◆ Exercise details
Beginning with the line below that contains "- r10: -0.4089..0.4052" and ending with the line that contains "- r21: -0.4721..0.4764", copy every line exactly. Copy nothing else.

◆ Data provided

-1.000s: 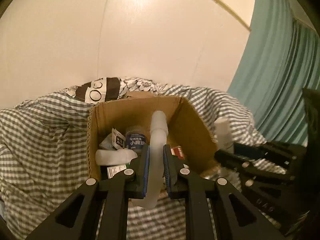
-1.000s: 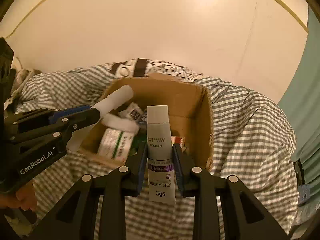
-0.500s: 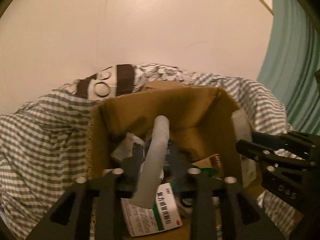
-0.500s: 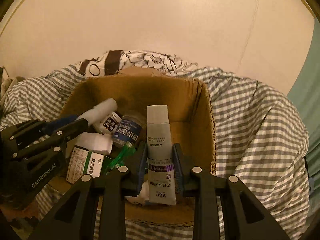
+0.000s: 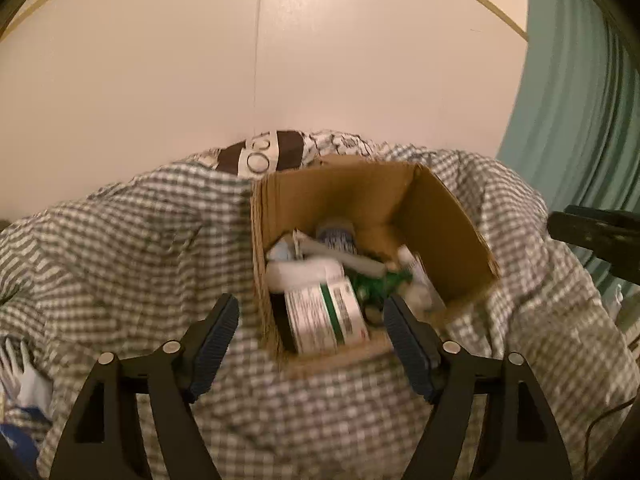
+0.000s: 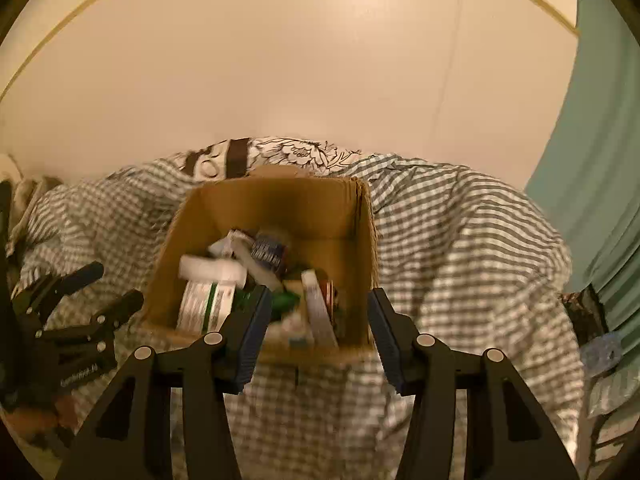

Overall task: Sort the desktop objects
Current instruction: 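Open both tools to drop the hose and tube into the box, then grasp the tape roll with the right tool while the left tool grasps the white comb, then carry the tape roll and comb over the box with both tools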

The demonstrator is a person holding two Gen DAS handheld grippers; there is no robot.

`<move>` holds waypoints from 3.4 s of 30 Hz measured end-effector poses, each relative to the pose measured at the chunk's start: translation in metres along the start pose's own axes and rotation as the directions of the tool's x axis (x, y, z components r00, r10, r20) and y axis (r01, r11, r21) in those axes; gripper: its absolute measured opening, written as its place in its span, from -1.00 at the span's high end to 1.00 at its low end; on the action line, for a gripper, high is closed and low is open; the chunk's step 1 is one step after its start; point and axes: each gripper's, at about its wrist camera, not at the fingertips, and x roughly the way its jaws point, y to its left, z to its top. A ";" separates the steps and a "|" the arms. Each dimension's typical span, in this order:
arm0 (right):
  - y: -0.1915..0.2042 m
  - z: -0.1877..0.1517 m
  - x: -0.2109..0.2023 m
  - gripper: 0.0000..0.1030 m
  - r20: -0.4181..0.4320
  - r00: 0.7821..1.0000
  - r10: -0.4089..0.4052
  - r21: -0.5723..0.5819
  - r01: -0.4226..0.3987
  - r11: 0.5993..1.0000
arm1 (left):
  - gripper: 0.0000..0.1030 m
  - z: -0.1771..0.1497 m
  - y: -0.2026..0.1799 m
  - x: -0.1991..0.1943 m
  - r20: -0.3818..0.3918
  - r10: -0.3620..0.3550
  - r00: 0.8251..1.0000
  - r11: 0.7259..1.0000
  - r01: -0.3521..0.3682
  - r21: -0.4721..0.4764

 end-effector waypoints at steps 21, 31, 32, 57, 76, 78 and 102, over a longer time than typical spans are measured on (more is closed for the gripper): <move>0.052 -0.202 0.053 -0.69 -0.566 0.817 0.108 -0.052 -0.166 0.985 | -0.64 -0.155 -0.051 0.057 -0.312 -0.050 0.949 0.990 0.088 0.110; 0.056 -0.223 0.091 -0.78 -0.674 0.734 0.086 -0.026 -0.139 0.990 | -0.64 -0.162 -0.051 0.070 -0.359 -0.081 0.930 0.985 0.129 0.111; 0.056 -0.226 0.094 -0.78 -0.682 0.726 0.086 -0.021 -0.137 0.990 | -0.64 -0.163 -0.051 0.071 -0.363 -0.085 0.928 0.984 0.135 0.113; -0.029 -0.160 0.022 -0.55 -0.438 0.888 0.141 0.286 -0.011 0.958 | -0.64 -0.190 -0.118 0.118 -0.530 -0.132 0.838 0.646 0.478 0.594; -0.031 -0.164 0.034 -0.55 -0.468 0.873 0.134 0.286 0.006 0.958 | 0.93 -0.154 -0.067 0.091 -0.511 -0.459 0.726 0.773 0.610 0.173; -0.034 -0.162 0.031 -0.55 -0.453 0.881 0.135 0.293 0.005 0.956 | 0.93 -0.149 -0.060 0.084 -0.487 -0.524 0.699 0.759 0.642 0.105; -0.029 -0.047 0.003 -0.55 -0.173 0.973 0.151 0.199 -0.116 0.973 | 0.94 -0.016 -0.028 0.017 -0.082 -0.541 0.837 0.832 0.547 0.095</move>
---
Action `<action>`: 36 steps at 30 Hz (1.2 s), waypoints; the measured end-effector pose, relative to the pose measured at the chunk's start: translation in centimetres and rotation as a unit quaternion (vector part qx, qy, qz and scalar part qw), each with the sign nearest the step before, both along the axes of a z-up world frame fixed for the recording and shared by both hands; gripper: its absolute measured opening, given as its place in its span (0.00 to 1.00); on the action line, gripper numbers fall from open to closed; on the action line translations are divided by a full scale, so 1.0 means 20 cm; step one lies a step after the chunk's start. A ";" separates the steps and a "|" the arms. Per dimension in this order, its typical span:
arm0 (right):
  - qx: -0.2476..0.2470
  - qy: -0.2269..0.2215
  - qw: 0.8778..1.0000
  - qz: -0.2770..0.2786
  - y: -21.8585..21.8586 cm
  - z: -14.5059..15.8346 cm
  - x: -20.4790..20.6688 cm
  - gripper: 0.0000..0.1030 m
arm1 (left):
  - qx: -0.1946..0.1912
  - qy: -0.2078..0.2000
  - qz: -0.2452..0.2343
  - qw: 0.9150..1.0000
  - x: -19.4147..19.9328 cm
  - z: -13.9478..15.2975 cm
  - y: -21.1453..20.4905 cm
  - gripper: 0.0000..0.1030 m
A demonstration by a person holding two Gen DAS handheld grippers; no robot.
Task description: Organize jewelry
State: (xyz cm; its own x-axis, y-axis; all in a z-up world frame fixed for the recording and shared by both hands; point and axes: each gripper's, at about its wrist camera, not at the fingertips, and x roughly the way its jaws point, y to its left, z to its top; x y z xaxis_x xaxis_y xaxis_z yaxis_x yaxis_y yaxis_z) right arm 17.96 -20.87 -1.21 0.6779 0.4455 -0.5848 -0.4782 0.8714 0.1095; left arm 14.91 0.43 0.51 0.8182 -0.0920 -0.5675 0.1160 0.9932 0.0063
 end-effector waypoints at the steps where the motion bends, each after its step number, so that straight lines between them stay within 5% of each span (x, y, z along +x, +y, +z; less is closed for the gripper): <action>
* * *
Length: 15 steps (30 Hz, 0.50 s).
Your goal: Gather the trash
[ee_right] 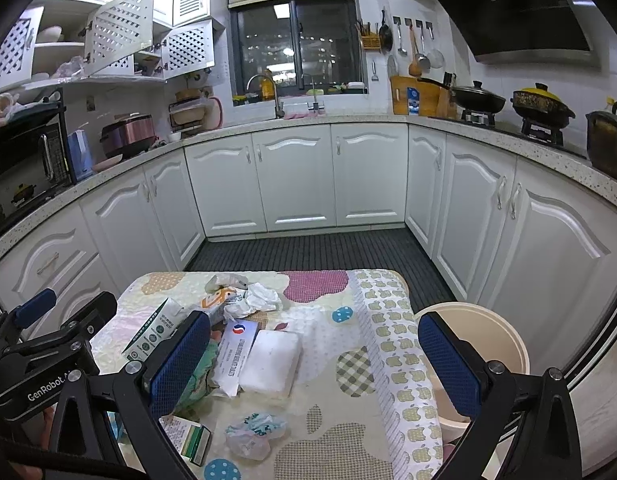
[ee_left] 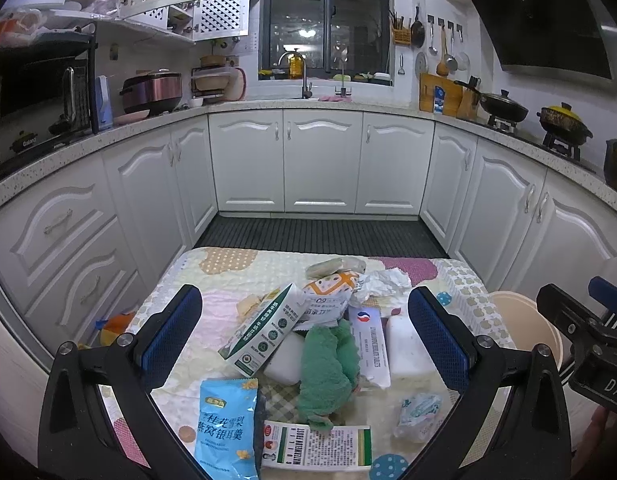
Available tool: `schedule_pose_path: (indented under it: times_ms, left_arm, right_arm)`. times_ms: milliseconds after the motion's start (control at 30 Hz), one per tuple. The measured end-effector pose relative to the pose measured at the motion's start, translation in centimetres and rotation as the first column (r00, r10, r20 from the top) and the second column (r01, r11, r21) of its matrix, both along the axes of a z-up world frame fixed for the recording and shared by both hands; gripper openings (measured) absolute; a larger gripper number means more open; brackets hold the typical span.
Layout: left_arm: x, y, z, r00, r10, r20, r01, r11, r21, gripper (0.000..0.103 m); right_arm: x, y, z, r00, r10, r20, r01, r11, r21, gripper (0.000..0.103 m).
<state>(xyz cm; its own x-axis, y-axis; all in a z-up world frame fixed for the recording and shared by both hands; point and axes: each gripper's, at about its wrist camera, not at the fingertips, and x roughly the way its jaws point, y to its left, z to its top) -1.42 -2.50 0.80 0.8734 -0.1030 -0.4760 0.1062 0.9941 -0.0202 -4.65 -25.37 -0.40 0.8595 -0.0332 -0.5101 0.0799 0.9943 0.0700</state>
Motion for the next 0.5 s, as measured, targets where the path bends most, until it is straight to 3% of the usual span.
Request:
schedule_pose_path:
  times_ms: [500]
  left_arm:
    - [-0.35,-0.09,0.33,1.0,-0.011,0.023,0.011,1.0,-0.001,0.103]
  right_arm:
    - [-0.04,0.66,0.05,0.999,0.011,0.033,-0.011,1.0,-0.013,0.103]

◆ Answer space
  - r10: -0.4089..0.4052
  - r21: -0.5723..0.5819
  - r01: -0.4226..0.3987
  - r11: 0.5993..1.0000
arm1 (left):
  - gripper: 0.0000..0.1030 m
  - z: -0.1771..0.1497 m
  - y: -0.2026..0.1799 m
  - x: -0.1991..0.1943 m
  - r20: -0.3818..0.3918
  - r10: -0.3620..0.3550
  - r00: 0.8251..1.0000
  - r11: 0.7259..1.0000
  - r01: -0.3521..0.3682
  - r21: -0.4721..0.4764

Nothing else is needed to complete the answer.